# Directions:
Gather each line containing the string "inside" from these entries.
....
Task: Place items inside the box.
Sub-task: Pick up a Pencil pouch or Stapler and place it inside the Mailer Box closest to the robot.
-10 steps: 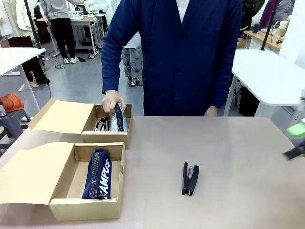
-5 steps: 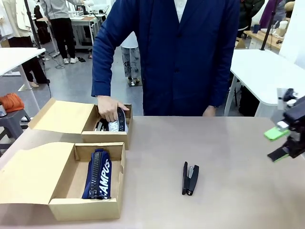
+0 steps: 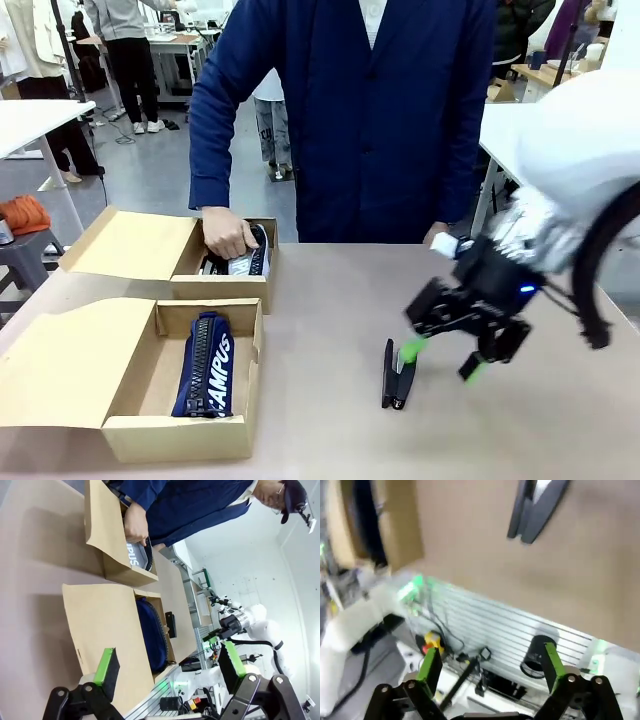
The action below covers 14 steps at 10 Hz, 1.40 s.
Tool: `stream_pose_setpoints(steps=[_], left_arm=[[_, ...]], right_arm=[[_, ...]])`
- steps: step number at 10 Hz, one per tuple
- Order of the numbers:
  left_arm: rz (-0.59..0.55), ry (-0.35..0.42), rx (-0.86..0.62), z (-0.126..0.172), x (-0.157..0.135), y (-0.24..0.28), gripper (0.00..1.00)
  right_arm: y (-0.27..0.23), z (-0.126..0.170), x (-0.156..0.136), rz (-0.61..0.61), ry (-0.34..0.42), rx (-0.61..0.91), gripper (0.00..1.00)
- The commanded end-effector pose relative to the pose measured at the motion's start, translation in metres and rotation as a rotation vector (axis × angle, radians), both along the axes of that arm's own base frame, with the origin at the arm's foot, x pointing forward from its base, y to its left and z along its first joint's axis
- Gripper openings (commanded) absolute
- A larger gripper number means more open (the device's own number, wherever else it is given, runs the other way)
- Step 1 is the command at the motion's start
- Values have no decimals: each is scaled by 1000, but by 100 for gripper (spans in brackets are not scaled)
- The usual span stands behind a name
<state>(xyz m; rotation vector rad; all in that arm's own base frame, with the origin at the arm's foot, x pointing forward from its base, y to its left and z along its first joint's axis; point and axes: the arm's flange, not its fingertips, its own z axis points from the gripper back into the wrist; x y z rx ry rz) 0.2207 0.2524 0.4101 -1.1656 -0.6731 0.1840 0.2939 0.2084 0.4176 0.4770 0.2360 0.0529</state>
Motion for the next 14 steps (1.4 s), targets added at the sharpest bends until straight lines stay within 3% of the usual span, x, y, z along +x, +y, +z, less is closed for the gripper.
stream_pose_setpoints(steps=[1,2,3,4,5,6,7,8,12,14], left_arm=[[3,-30,-6,1,-1,0,100],[3,-30,-6,1,-1,0,100],[3,-30,-6,1,-1,0,100],[3,-30,-6,1,-1,0,100],[3,-30,-6,1,-1,0,100],[3,-30,-6,1,-1,0,100],[3,-30,-6,1,-1,0,100],[3,-30,-6,1,-1,0,100],[3,-30,-6,1,-1,0,100],[3,-30,-6,1,-1,0,100]], right_arm=[[36,-25,23,-171,67,-129,100],[54,-35,27,-259,34,-138,100],[67,-45,34,-431,-164,-190,100],[39,-30,12,-167,25,-100,100],[39,-30,12,-167,25,-100,100],[52,-39,23,-278,-43,-115,100],[59,-46,28,-354,-109,-418,100],[63,-60,33,-399,-107,-488,100],[77,-114,47,-476,-188,-497,100],[79,-131,50,-490,-183,-452,100]])
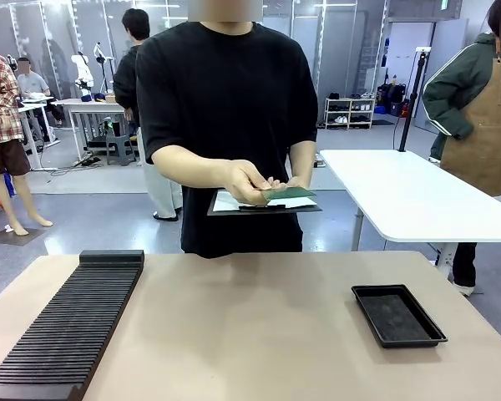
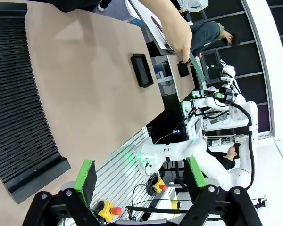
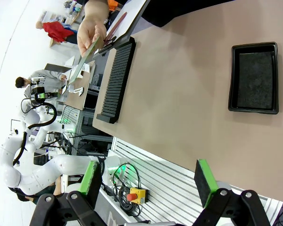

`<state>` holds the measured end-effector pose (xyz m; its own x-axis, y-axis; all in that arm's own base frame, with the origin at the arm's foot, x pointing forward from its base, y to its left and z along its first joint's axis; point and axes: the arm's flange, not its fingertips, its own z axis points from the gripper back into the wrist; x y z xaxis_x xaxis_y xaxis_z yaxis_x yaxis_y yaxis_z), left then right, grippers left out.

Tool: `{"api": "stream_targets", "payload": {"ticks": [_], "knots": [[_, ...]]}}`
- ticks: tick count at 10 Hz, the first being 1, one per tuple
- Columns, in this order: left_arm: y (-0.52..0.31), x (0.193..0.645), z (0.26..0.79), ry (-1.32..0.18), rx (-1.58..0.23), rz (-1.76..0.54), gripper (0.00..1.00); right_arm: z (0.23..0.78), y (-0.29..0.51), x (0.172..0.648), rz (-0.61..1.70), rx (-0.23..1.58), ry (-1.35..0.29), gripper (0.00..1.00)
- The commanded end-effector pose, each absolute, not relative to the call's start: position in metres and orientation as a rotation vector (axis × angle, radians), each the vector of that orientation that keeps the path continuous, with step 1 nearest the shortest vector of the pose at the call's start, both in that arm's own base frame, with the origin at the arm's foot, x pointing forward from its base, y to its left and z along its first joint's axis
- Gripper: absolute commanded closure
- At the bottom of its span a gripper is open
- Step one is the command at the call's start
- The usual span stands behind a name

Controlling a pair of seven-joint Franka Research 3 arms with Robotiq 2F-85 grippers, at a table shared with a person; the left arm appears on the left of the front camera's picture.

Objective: Inspect the PCB.
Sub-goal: Pick up the Blank PCB that the human is holding.

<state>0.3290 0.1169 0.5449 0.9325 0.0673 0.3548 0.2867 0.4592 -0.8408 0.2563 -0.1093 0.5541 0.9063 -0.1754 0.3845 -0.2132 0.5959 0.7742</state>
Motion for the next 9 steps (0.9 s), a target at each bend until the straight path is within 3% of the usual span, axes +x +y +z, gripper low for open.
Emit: {"api": "stream_targets", "payload": {"ticks": [1, 3, 5, 9], "knots": [[0.118, 0.33, 0.549, -0.356, -1.081, -0.142, 0.05, 0.555, -0.109, 0.257, 0.036, 0.948, -0.463, 0.0], [0.118, 0.33, 0.549, -0.356, -1.081, -0.142, 0.05, 0.554, -0.109, 0.256, 0.023, 0.941, -0.453, 0.0], [0.118, 0.33, 0.549, -0.356, -1.081, -0.142, 0.05, 0.576, -0.095, 0.269, -0.112, 1.082, -0.274, 0.0], [0.118, 0.33, 0.549, -0.356, -1.081, -0.142, 0.05, 0.587, -0.039, 0.318, -0.274, 1.17, -0.025, 0.0]]}}
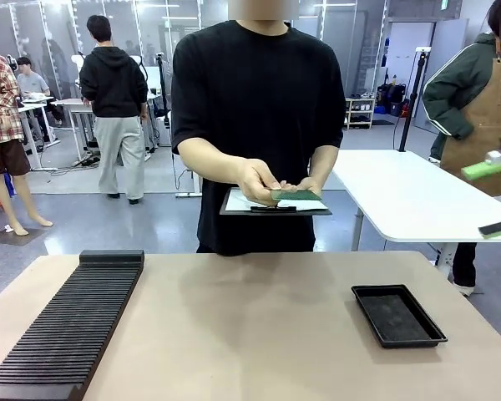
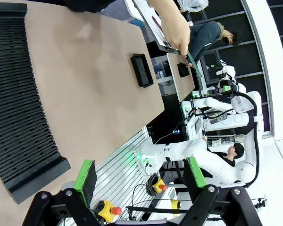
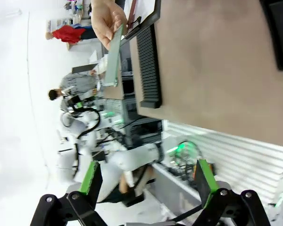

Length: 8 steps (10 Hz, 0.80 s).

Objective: Inspect the PCB.
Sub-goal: Pick up the Blank PCB that the human is holding.

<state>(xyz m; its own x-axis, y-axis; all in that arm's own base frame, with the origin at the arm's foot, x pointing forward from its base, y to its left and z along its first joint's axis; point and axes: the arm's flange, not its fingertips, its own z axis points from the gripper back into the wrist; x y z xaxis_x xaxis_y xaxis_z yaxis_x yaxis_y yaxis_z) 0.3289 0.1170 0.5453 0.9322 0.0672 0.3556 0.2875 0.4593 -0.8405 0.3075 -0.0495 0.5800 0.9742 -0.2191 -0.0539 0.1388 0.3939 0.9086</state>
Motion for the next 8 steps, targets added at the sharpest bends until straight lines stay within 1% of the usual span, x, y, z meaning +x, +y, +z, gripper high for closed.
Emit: {"api": "stream_targets", "payload": {"ticks": [1, 4, 6, 8], "knots": [[0.118, 0.33, 0.549, -0.356, -1.081, -0.142, 0.05, 0.585, -0.02, 0.326, -0.294, 1.189, 0.014, 0.0], [0.118, 0.33, 0.549, -0.356, -1.081, -0.142, 0.05, 0.561, 0.03, 0.356, -0.358, 1.259, 0.071, 0.0], [0.118, 0.33, 0.549, -0.356, -1.081, -0.142, 0.05, 0.54, 0.058, 0.378, -0.362, 1.341, 0.108, 0.0], [0.118, 0.33, 0.549, -0.356, -1.081, -0.142, 0.05, 0.525, 0.082, 0.4, -0.345, 1.371, 0.137, 0.0]]}}
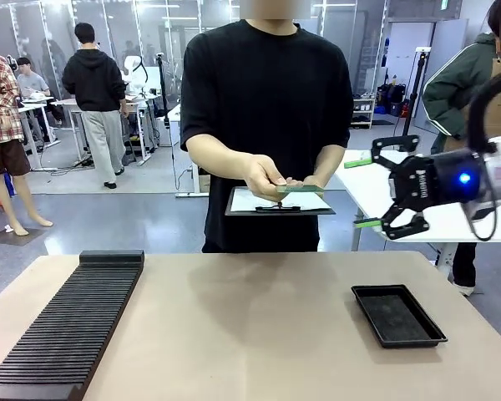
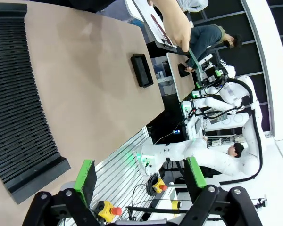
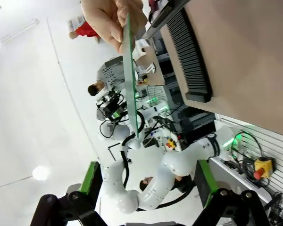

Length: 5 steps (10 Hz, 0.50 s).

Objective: Inspect the PCB.
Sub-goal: Pick up the Blank PCB that the human is holding.

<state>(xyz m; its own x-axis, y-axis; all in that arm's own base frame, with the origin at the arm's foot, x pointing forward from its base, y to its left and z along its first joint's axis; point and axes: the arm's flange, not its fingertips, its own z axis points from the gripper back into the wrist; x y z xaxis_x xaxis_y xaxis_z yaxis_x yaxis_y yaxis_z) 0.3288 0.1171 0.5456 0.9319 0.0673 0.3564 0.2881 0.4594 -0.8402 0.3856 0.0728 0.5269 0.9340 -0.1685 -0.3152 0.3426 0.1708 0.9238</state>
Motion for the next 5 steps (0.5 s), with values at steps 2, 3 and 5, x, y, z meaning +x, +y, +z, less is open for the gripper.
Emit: {"api": "stream_targets", "payload": {"ticks": [2, 3, 5], "knots": [[0.118, 0.33, 0.549, -0.356, -1.081, -0.142, 0.05, 0.511, 0.1, 0.422, -0.324, 1.427, 0.153, 0.0], [0.118, 0.33, 0.549, -0.356, -1.081, -0.142, 0.05, 0.506, 0.108, 0.43, -0.326, 1.44, 0.162, 0.0], [0.118, 0.33, 0.549, -0.356, -1.081, -0.142, 0.05, 0.499, 0.117, 0.448, -0.323, 1.459, 0.175, 0.0]]}}
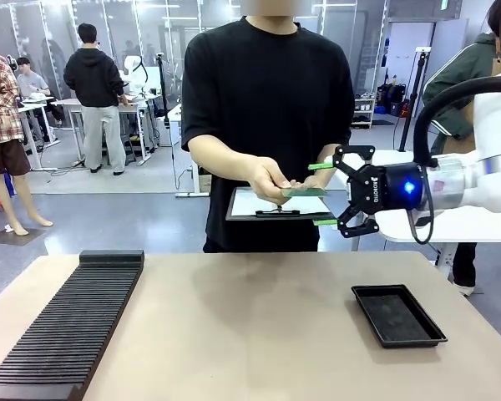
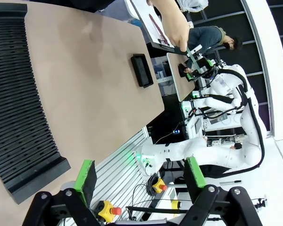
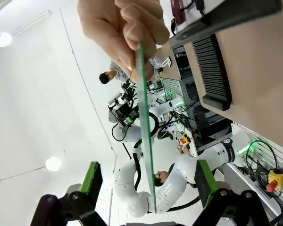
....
# Solution to this task:
Task: Place items inside the box.
Sub-task: Pick up a Pencil pouch or Stapler and place it inside the Mailer Box closest to the robot.

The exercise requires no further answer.